-- WORK TO BE COMPLETED --
Count the lines in the data below holding the string "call" and write the total by itself.

-- COLLECTED MATERIAL --
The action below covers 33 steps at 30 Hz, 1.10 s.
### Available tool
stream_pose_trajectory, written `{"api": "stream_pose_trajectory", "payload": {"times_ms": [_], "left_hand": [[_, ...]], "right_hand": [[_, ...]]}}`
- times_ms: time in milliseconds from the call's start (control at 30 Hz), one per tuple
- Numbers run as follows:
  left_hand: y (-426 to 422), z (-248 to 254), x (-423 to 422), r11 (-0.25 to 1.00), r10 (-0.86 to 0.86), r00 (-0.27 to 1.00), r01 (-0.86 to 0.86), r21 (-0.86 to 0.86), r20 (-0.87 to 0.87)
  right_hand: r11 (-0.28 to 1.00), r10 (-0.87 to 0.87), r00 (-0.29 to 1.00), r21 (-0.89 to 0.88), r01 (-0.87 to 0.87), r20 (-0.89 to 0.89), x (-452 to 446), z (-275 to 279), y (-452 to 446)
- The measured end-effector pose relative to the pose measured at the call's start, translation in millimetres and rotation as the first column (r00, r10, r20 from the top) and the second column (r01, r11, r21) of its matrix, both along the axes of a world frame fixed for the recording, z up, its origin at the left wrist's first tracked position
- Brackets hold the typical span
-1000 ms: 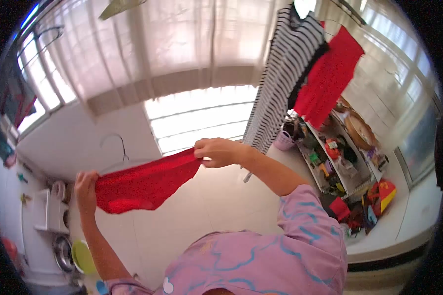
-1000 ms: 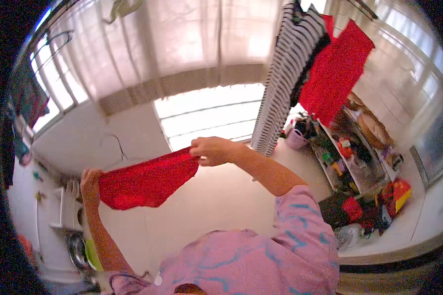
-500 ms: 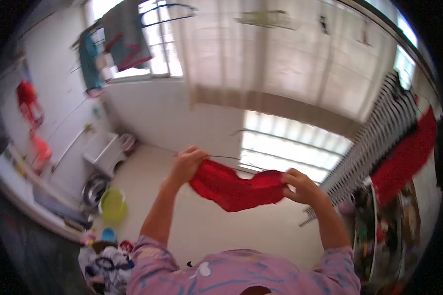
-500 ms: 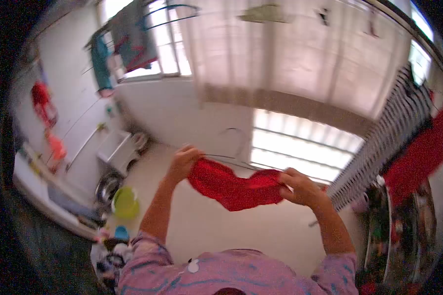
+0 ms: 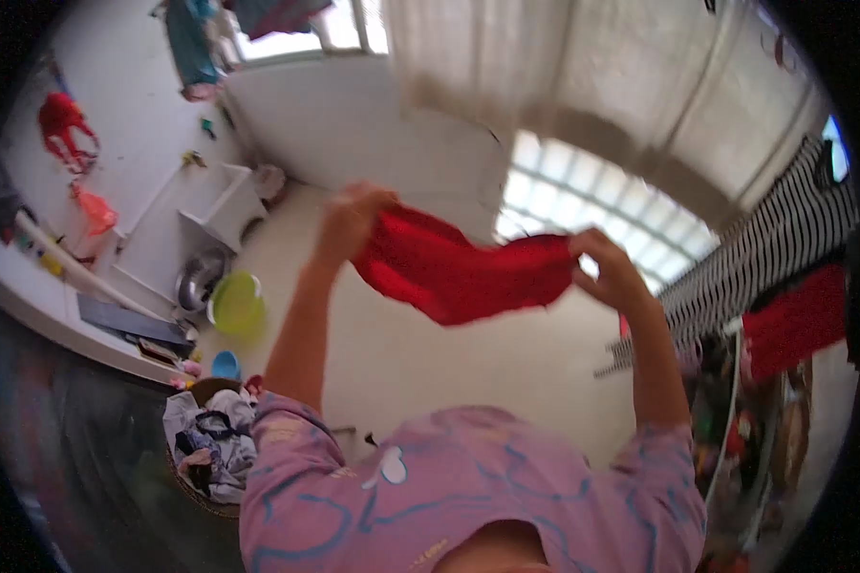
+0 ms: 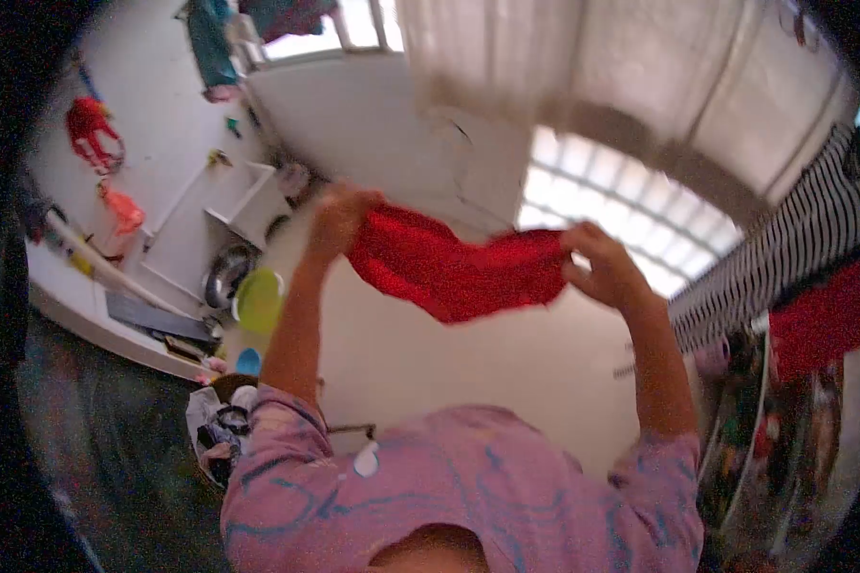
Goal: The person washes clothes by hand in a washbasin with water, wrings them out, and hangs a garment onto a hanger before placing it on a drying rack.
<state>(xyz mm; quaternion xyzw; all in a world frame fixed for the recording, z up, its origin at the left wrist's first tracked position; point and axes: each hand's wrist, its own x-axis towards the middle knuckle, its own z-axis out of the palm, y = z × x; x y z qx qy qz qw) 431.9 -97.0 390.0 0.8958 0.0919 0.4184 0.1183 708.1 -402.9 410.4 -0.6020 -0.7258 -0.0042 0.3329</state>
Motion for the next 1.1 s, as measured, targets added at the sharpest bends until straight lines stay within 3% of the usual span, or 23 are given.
{"api": "stream_pose_trajectory", "payload": {"times_ms": [67, 133, 200, 367, 500, 600, 700, 800, 867, 933, 1000, 1100], "left_hand": [[8, -6, -10, 0.983, 0.013, 0.999, -0.004, -0.183, 0.045], [10, 10, -22, 0.999, 0.04, 0.998, -0.04, 0.002, 0.038], [5, 15, -29, 0.957, -0.04, 0.988, 0.081, -0.277, 0.15], [15, 15, -45, 0.99, 0.008, 0.995, 0.006, -0.142, 0.095], [14, 13, -48, 0.999, -0.023, 0.996, 0.026, -0.026, 0.086], [3, 11, -44, 0.998, -0.028, 0.997, 0.031, -0.06, 0.065], [8, 2, -46, 0.992, 0.066, 0.998, -0.068, -0.104, -0.023], [13, -3, -53, 0.958, 0.046, 0.993, -0.012, -0.287, 0.113], [19, -6, -60, 0.938, 0.019, 0.988, 0.035, -0.345, 0.153], [24, -6, -64, 0.916, -0.012, 0.984, 0.082, -0.394, 0.177], [29, -6, -64, 0.893, -0.054, 0.98, 0.133, -0.431, 0.191], [31, -1, -61, 0.954, 0.02, 0.998, 0.0, -0.299, 0.067]], "right_hand": [[0.996, -0.037, 0.999, 0.075, 0.039, -0.026, -1, 3, 3], [0.997, -0.039, 0.999, 0.062, 0.038, 0.014, -9, 12, 8], [0.996, -0.043, 0.997, -0.07, 0.048, 0.059, -9, 11, 13], [0.99, -0.069, 0.997, -0.121, 0.073, 0.039, -19, 4, 21], [0.998, -0.037, 0.999, -0.052, 0.039, 0.037, -29, 7, 30], [0.999, -0.009, 1.0, -0.03, 0.009, 0.023, -34, 8, 37], [0.995, 0.077, 0.994, 0.049, -0.081, 0.082, -40, 5, 48], [0.991, -0.026, 0.988, 0.128, 0.046, -0.154, -48, 2, 48], [0.976, -0.154, 0.967, 0.12, 0.181, -0.204, -41, -6, 47], [0.976, -0.17, 0.878, -0.198, 0.088, -0.447, -28, -20, 43], [0.978, -0.113, 0.83, -0.21, -0.005, -0.546, -30, -34, 44], [0.988, -0.032, 0.794, -0.139, -0.066, -0.607, -40, -45, 44]]}}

-- EXPECTED ANSWER --
2